= Electromagnetic radiation and health =

Aspect of public health

Types of radiation in the electromagnetic spectrum

Electromagnetic radiation can be classified into two types: ionizing radiation and non-ionizing radiation, based on the capability of a single photon with more than 10 eV energy to ionize atoms or break chemical bonds. Extreme ultraviolet and higher frequencies, such as X-rays or gamma rays are ionizing, and these pose their own special hazards: see radiation poisoning. The field strength of electromagnetic radiation is measured in volts per meter (V/m).

The most common health hazard of radiation is sunburn, which causes between approximately 100,000 and 1 million new skin cancers annually in the United States.

In 2011, the World Health Organization (WHO) and the International Agency for Research on Cancer (IARC) have classified radiofrequency electromagnetic fields as possibly carcinogenic to humans (Group 2B).

==Hazards==
Dielectric heating from electromagnetic radiation can create a biological hazard. For example, touching or standing around an antenna while a high-power transmitter is in operation can cause burns. The mechanism is the same as that used in a microwave oven.

The heating effect varies with the power and the frequency of the electromagnetic energy, as well as the inverse square of distance to the source.

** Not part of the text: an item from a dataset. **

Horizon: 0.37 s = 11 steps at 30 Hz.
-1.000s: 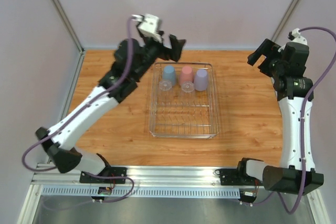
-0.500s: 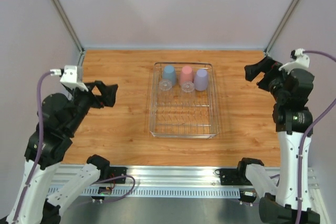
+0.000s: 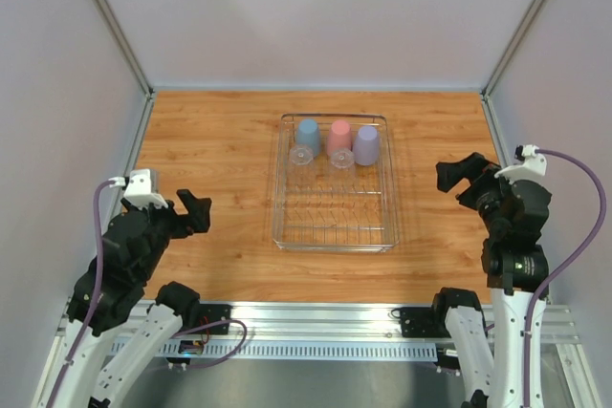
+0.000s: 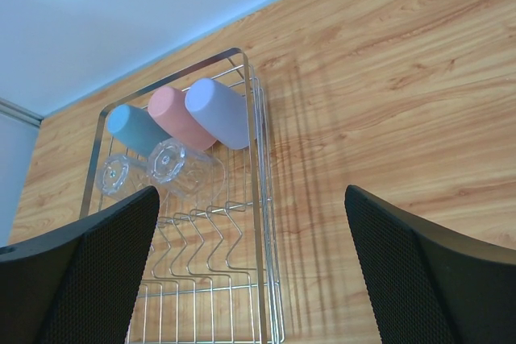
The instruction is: Load the cups into the dish rack
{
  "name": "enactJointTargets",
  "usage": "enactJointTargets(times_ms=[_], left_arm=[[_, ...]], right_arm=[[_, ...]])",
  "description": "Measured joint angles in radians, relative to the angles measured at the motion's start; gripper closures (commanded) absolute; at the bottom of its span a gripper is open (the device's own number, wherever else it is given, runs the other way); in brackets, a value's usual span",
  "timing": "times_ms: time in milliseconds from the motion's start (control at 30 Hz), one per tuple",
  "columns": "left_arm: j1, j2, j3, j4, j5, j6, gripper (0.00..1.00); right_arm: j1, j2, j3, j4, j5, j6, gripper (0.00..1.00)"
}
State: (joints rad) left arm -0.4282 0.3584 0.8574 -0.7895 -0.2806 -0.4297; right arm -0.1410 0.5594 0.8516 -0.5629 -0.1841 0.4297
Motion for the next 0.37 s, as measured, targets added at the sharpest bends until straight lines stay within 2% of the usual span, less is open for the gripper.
enactJointTargets(times_ms=[367], left_arm=[[0.0, 0.044, 0.016, -0.002, -0.037, -0.014, 0.0]], right_arm=[[0.0, 0.036, 0.0, 0.0, 0.01, 0.0, 0.0]])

The eyes and testes are particularly susceptible to radio frequency heating due to the paucity of blood flow in these areas that could otherwise dissipate the heat buildup.

Routine measurements in residential settings often include both electric and magnetic field strengths to characterize everyday exposure levels.

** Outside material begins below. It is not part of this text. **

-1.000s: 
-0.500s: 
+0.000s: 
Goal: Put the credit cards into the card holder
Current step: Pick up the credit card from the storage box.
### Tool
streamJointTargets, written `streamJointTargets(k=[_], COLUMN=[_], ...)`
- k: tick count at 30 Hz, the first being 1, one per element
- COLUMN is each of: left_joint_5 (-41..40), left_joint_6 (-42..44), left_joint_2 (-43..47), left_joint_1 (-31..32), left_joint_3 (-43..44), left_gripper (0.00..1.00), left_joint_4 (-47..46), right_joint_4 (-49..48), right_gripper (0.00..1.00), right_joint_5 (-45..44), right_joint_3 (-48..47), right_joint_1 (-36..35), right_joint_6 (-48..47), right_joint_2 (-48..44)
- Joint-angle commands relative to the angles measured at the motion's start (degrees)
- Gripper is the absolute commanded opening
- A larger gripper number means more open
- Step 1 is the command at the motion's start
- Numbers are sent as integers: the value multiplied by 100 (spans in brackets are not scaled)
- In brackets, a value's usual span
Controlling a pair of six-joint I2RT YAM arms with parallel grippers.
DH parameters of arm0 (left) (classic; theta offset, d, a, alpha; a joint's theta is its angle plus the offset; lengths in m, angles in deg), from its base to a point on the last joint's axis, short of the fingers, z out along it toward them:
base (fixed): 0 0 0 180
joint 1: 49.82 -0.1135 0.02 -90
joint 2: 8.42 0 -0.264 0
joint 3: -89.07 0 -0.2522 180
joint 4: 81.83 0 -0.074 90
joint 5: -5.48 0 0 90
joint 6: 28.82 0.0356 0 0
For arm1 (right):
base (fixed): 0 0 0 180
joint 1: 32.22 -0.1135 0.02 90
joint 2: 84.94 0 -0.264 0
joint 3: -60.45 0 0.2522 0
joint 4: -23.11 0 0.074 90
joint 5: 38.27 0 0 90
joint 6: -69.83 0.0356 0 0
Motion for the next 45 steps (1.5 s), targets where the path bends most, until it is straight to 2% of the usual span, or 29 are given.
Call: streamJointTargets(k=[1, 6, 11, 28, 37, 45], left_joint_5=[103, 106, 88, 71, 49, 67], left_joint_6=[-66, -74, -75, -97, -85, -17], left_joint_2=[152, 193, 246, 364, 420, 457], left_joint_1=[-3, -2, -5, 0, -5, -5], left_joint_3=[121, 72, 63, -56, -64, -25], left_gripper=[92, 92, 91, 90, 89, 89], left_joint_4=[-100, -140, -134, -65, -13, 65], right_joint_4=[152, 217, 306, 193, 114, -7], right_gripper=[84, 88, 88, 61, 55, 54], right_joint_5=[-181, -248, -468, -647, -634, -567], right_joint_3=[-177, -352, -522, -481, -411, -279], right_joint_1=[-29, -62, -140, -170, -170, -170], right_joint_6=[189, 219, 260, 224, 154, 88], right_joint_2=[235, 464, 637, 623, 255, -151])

=== Workplace exposure ===
Radio frequency (RF) energy at power density levels of 1–10 mW/cm^{2} or higher can cause measurable heating of tissues. Typical RF energy levels encountered by the general public are well below the level needed to cause significant heating, but certain workplace environments near high power RF sources may exceed safe exposure limits. A measure of the heating effect is the specific absorption rate or SAR, which has units of watts per kilogram (W/kg). The IEEE and many national governments have established safety limits for exposure to various frequencies of electromagnetic energy based on SAR, mainly based on ICNIRP Guidelines, which guard against thermal damage.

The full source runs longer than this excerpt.